For example, people are shoveling sand since a very long time.  Most of the time, it is assumed that no one told them how to do it. If making work productive has depended on the creativity of people then the people would undoubtedly have found the best way of doing the job from the beginning of the history. Yet when Taylor first looked at the job in 1885, he found everything wrong. The size and shape of the shovel were not suited to the job. The length of the handle was incorrect. The amount of sand the shoveler lifted in each of the operation was the wrong amount. In fact, it was the amount most calculated to tire him and do him physical harm. The containers were the wrong shape the wrong size and in the wrong position and so on.

The best proof that creativity is no substitute for analysis and knowledge are the experiences of those organizations which were taken over by governments with the professionals of the organizations either expelled or left the organization. All of these moves were very popular among the employees of these organizations. All the employees were full of enthusiasm. But as soon as the managers, professionals, and technicians departed or were thrown out, productivity collapsed and was not restored until managers and professionals were brought back.

Feedback information for self-control

The second prerequisite for employee’ responsibility is feedback information on his own performance. Responsibility requires self-control. This in turn needs continuous information on performance against standards. There has been a great deal of interest lately in the application of ‘behaviour modification’ to work. In particular, there has been great interest in the approach worked out recently in one of the organization, which found that the employees on all the levels manage their own performance if only they are informed immediately what their performance actually is. In fact, this has been known for many years for which there are several examples available all over the world.

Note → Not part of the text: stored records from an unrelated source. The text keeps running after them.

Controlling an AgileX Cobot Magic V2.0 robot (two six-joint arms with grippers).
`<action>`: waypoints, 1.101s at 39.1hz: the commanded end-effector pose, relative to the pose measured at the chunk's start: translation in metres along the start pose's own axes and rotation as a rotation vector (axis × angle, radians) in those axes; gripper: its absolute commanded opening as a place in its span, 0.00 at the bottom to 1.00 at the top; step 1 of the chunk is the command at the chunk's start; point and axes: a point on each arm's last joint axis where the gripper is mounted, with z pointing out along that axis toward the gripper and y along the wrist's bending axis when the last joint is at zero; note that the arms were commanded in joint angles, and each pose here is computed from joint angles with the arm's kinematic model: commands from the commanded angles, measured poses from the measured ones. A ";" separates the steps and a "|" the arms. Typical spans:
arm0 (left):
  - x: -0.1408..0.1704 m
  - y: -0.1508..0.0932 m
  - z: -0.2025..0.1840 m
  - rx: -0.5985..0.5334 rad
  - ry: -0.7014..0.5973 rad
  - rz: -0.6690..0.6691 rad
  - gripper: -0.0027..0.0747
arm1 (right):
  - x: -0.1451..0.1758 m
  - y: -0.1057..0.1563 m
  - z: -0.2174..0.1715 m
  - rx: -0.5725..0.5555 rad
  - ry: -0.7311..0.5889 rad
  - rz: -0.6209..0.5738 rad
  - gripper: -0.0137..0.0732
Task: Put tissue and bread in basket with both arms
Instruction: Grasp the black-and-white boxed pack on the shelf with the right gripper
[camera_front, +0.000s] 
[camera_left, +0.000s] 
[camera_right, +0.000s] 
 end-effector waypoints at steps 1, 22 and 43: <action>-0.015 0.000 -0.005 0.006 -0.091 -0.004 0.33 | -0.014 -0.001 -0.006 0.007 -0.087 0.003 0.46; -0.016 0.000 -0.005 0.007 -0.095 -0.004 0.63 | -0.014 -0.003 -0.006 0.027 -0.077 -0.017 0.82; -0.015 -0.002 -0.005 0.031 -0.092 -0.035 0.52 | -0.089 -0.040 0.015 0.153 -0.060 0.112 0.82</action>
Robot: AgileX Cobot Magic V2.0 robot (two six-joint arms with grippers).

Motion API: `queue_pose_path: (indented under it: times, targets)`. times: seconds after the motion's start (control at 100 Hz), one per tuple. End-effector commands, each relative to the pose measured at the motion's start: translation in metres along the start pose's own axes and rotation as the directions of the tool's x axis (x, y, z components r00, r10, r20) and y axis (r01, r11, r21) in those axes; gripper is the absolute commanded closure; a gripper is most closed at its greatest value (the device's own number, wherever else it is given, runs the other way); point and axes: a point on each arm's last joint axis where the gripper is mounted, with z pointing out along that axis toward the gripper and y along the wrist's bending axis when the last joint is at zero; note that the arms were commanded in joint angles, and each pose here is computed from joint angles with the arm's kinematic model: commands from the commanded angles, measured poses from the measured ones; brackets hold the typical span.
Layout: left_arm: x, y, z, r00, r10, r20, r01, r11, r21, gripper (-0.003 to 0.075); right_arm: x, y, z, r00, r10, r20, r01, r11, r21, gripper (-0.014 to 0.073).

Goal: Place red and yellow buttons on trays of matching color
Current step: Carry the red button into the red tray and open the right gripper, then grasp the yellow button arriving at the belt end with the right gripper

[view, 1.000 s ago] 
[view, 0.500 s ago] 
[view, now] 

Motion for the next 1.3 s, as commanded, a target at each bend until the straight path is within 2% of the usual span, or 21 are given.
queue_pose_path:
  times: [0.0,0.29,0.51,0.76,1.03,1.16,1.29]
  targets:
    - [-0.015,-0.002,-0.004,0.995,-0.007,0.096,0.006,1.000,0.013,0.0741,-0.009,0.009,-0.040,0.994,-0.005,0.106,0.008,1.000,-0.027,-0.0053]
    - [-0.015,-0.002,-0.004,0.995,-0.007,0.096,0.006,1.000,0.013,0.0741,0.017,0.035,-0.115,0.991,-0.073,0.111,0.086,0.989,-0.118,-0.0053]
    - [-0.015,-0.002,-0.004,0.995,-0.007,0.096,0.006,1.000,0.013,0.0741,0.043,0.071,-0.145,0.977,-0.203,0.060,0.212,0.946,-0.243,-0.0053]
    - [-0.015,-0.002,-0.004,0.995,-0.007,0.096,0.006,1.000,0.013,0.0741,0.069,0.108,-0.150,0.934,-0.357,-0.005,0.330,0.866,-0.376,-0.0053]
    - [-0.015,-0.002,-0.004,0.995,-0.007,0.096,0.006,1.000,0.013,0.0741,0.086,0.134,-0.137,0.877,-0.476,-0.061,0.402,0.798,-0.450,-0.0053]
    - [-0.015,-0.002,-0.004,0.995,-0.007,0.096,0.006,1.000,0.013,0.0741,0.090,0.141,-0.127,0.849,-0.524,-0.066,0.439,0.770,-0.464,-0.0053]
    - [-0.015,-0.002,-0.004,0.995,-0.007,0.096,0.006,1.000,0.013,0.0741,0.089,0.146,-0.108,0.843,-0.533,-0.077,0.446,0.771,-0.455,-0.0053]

It is known that people can control and correct performance if given the information, even though neither they nor the supplier of information really understand what has to be done or how. This applies also to those processes which are, by definition, ‘uncontrollable’, such as a great many processes in the human body. Few work processes are inaccessible to analysis and in a good many processes people do not exactly know the process. However, the employee himself, given the information, can control his own work and output.

This approach applies even to such advanced knowledge work as research. Feedback in research does not mean a daily report. Rather it means sitting down with the research scientists several times a year and providing information which are the things of significance which the research group has contributed to the organization during the last half a year to a year, and also the impacts earlier research work has had on the organizational performance during the last half a year to a year.

The information which the employee needs is to satisfy the requirements of effective information. It is to be timely, relevant, operational, and to focus on the job. Above all, it is to be his tool. Its purpose is to be self-control rather than control of others, let alone manipulation.

The real strength of feedback information is clearly that the information is the tool of the employee for measuring and directing himself. The employee does not need praise or reproach to know how he is doing. He knows. 

Continuous learning

Continuous learning is the third requirement for achieving in work for a responsible employee. There is need for employees, whether unskilled, skilled, or knowledge worker, to be trained in new skills. Continuous learning does not replace training. It has different aims and satisfies different needs. Above all, it satisfies the need of the employee to contribute what he himself has learned to the improvement of his own performance, to the improvement of his colleague’s performance, and to a better, more effective, but also more rational way of working.

Continuous learning is also the one way of coming to grips with two basic issues namely (i) the resistance of the employees to innovation, and (ii) the danger of the employees becoming outdated. The way technology has progressed in recent past, the employee’s knowledge has become obsolete earlier than expected. It is also a severe indictment of the management. An employee who starts with the proper foundation of knowledge for his work has no business to make it obsolete. Hence, the continuing improvement of his own skill and knowledge at his own job is required to be built into his daily work.

Continuous learning need not be organized as a formal training session the way it is traditionally done in many organizations. But it always needs to be organized. There is need for the continuing challenge to the employee. The present knowledge of the employee makes the job more productive, more performing, and more achieving. The employee needs the knowledge, the tools, and the information to prepare him for the job. But it does not cover him towards new needs, new methods, and new performance capacities.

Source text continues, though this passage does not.